PRODUK. Itu yang diakui dari seniman apapun. Seorang komponis harus menulis musik, pelukis ya melukis, karena cara itu yang meningkatkan kualitas produknya. Kita tidak dinilai dari status facebook, tweets atau nama yang besar bahkan selfies kita yang secara periodik muncul di instagram. Bahkan senyinyir apapun seorang "seniman" mengkritik seniman lainnya, akhirnya pembaca akan membandingkan produk kedua orang tsb. Prinsip seorang seniman sejati adalah "Saya yang menulis/melukis/memahatnya, Tuhan yang menginspirasinya, orang lain yang mengomentarinya". Kalau sekedar pamer, itu malah bisa "salah pamer" karena target marketingnya kadang bukan yang dipamerkan tersebut. Seorang pianis yang konser "semua karya Tchaikovsky" itu mungkin dihargai, tapi tidak diminati karena yang penting itu bukan "seberapa banyak karya Tchaikovsky yang dia bisa mainkan". Ini bedanya seniman dan selebritas. Seorang selebritas tidak perlu produk. Disini tentu aspek visual berperan besar, yang membuat tingkat "keindahan visual" fisik sang pemain banyak berpengaruh. Ia bisa nge-tweet "siang ini makan apa yaaa" dan kemudian di retweet 1000x, karena followers-nya tertarik dengan dia , dan bukan dengan produknya. Jika seorang pemenang Nobel sastra nge-tweet yang sama, followers-nya akan berpikir "so what?" karena yang dibutuhkan penggemarnya adalah karyanya, bukan lifestyle atau private life-nya. .............................................................................................................................................
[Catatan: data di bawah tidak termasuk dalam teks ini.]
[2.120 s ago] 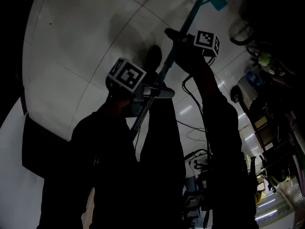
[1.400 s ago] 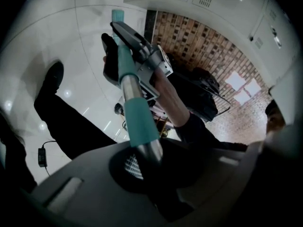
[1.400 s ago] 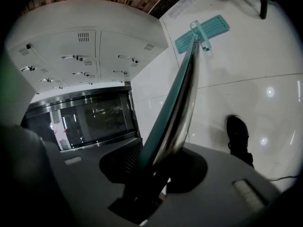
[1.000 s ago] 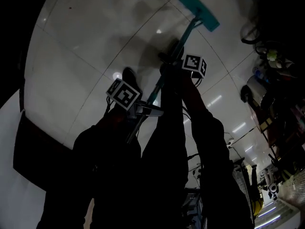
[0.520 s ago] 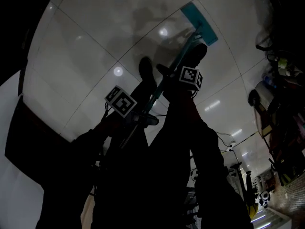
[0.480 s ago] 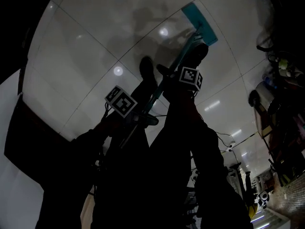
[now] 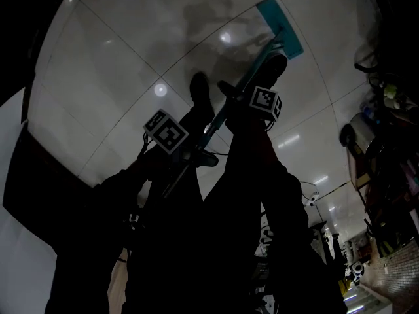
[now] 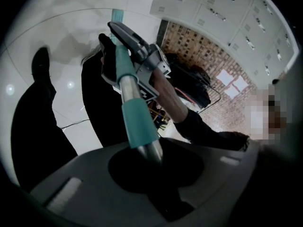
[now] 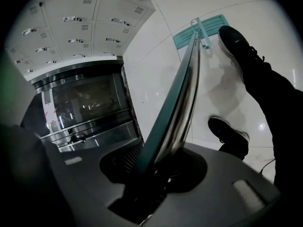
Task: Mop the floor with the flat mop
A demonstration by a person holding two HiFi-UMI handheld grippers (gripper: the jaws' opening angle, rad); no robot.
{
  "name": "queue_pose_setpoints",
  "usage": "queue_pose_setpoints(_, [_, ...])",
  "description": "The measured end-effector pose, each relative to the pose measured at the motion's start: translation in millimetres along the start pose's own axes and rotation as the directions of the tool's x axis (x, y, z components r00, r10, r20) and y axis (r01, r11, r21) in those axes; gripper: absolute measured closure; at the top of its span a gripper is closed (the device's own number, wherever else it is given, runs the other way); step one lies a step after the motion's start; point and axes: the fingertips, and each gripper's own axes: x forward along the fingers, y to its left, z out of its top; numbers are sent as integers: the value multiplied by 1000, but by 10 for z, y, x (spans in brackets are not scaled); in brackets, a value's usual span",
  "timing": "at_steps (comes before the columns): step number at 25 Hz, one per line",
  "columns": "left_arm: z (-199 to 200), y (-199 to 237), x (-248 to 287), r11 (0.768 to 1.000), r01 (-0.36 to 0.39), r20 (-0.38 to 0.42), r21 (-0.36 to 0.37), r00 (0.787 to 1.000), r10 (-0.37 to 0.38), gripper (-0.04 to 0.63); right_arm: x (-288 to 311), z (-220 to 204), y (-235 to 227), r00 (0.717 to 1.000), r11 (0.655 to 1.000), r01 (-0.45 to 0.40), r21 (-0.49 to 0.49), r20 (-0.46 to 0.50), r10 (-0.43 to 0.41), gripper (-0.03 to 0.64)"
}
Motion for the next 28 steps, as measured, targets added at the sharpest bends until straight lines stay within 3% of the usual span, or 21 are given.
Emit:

10. Nah, untuk penutup, saya ingin menyatakan 1 mitos yang memang benar: kutukan Simfoni ke 9. .............................................................................................................................................
Percaya atau tidak, sejak Beethoven wafat th. 1827, hampir semua komponis terkemuka tidak ada yang bisa menulis lebih dari 9 simfoni. Schubert, Bruckner, Dvorak (dengan simfoni ke-9nya yg terkenal "From The New World") wafat setelah menyelesaikan simfoni ke-9 mereka. Gustav Mahler mengobservasi kasus 4 komponis ini, sehinggal setelah simfoni ke-8 nya ia menulis karya "Das Lied von der Erde" (Nyanyian Bumi) yang sebetulnya adalah sebuah simfoni. Setelah ia "selamat", ia berpikir bahwa ia akan bisa mencipta simfoni yang banyak setelah itu. Simfoninya ke-9 pun dia tulis, dan saat ia memulai simfoni ke-10 ... anda bisa tebak apa yang terjadi. Itu di tahun 1911. Setelah itu, "kutukan" ini masih terus berjalan dan menjalar ke seluruh dunia. "Korbannya" a.l. Vaughan Williams (Inggris, wafat 1958), Jean Sibelius (Finlandia, 1957. Simfoni no.1 nya bukan memakai judul "simfoni" tapi "Kullervo" -- ia masih sangat muda sehingga kurang percaya diri untuk mencipta sebuah simfoni--, sehingga ia meninggal saat menulis simfoni no. 8 nya), Roger Sessions (Amerika, 1985). Mahler sendiri menganggap bahwa "sang pengutuk" adalah Beethoven, karena sebelumnya di abad 18 Haydn, Mozart dll mencipta puluhan simfoni.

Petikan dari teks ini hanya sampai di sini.